Elliott WJ, Meyer M. Lancet 2007; 369: 201-7

Prescribing to save money
Switching to more cost-effective cholesterol-lowering drugs and antihypertensives could save the NHS £1 billion over the next five years without compromising clinical care, UK researchers have estimated.
No adverse events were reported by the 70 patients who were switched from low-dose atorvastatin to generic simvastatin after careful screening, or the 115 switched from losartan to candesartan. The practice involved in the study saved £26,000, just under 2 per cent of its annual drug budget.
Figures from the DoH Better care, better value indicators for the second quarter of 2006 show that if every PCT prescribed generic pravastatin and simvastatin in 69 per cent of patients – the level achieved by top trusts – more than £84.7 million could be saved annually.
Usher-Smith JA, Ramsbottom T, Pearmain H, Kirby M. Int J Clin Pract 2007; 61: 15-23.
DoH. Better care, better value indicators.

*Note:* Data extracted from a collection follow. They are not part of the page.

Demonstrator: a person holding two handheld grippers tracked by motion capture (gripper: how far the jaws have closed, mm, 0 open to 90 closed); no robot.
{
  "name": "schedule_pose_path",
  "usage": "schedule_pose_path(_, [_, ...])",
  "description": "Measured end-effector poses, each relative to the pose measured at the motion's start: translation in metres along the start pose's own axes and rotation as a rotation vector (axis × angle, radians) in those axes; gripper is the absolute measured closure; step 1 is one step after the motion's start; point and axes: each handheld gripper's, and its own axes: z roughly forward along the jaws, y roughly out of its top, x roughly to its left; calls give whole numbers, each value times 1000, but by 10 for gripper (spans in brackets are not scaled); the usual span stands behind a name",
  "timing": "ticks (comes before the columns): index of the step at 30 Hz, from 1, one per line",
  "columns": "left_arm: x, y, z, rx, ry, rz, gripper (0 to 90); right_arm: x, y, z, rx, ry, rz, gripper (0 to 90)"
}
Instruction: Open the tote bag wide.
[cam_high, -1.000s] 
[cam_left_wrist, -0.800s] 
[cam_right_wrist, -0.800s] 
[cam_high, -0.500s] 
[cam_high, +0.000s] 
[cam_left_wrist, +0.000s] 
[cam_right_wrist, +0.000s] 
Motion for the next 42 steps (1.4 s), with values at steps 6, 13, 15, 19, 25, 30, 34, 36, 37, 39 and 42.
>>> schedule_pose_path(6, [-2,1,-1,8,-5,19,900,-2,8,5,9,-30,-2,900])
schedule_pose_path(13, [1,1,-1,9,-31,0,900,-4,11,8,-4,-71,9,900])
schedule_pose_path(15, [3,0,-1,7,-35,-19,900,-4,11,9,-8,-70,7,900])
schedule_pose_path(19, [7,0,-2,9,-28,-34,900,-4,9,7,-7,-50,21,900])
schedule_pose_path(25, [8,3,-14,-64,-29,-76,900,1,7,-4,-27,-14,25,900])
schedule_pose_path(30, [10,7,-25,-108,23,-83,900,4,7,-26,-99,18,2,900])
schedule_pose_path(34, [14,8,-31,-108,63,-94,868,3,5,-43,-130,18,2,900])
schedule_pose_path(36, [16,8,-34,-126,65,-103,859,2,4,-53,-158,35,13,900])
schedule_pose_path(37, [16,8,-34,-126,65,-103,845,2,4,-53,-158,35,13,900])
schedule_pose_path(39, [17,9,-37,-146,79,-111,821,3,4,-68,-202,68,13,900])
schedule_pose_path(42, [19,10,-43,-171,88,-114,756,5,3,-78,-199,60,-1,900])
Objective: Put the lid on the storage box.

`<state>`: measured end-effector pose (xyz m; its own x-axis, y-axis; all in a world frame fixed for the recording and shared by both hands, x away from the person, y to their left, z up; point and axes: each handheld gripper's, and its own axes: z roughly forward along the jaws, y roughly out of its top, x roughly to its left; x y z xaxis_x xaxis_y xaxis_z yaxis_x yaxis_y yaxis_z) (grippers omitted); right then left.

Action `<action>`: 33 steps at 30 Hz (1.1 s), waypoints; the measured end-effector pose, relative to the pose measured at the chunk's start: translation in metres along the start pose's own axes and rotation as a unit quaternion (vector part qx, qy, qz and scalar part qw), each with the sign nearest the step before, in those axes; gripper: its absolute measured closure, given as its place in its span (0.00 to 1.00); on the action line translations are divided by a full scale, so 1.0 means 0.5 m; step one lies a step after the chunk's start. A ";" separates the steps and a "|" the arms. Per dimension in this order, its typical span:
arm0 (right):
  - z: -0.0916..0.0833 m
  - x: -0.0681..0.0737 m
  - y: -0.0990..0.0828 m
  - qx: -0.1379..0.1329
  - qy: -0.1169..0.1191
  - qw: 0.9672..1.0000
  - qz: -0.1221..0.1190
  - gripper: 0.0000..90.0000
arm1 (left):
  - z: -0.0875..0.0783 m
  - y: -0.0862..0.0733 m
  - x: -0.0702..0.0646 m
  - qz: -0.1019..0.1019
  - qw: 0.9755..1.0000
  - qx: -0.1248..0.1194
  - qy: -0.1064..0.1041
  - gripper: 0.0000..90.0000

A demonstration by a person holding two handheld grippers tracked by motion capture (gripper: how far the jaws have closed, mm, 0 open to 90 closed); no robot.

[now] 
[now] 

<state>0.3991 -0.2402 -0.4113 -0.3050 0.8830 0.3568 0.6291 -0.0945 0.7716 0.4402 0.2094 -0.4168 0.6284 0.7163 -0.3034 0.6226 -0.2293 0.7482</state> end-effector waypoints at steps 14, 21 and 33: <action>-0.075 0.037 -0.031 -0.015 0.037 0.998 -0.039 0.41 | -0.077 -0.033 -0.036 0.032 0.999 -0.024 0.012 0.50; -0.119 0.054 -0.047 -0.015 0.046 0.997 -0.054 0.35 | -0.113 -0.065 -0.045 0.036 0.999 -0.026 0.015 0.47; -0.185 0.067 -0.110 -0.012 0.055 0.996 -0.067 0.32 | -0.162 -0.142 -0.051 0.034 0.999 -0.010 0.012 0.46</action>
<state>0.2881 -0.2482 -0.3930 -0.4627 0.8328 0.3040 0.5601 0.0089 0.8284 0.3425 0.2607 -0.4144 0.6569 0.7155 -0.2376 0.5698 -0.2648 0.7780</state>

Social deprivation and statin prescribing
Statin prescribing is higher in more deprived communities, according to a cross-sectional survey of general practices in England. The study also found an independent association between statin prescribing and success at achieving cholesterol targets in secondary prevention. However, the findings suggested statins were being underprescribed to elderly patients and possibly also ethnic minorities.
Ashworth M, Lloyd D, Smith RS et al. J Public Health 2007 29: 40-7

Obesity protects against suicide
Overweight and obese men are less likely to commit suicide than those of normal weight, according to a US study. It followed up 46,755 men enrolled in the Health Professionals Follow-up Study for 16 years from 1986 to 2003 or until death. Of this group, a further 1,829 subjects had their mental health related quality of life recorded. A total of 131 men died from suicide and the risk was found to be inversely related to BMI; men with a BMI <21kg/m2 had a suicide mortality rate of 52 per 100,000, while those with a BMI M30kg/m2 had a suicide mortality rate of 13 per 100,000 (95% CI, 0.84–0.95; p<0.001).
Height and physical activity levels were not found to be related to suicide risk. The authors of the study conclude that further research is needed to provide insights into effective methods of suicide prevention.
Mukamal KJ, Kawachi I, Miller M, Rimm EB. Arch Intern Med 2007; 167(5): 468-75.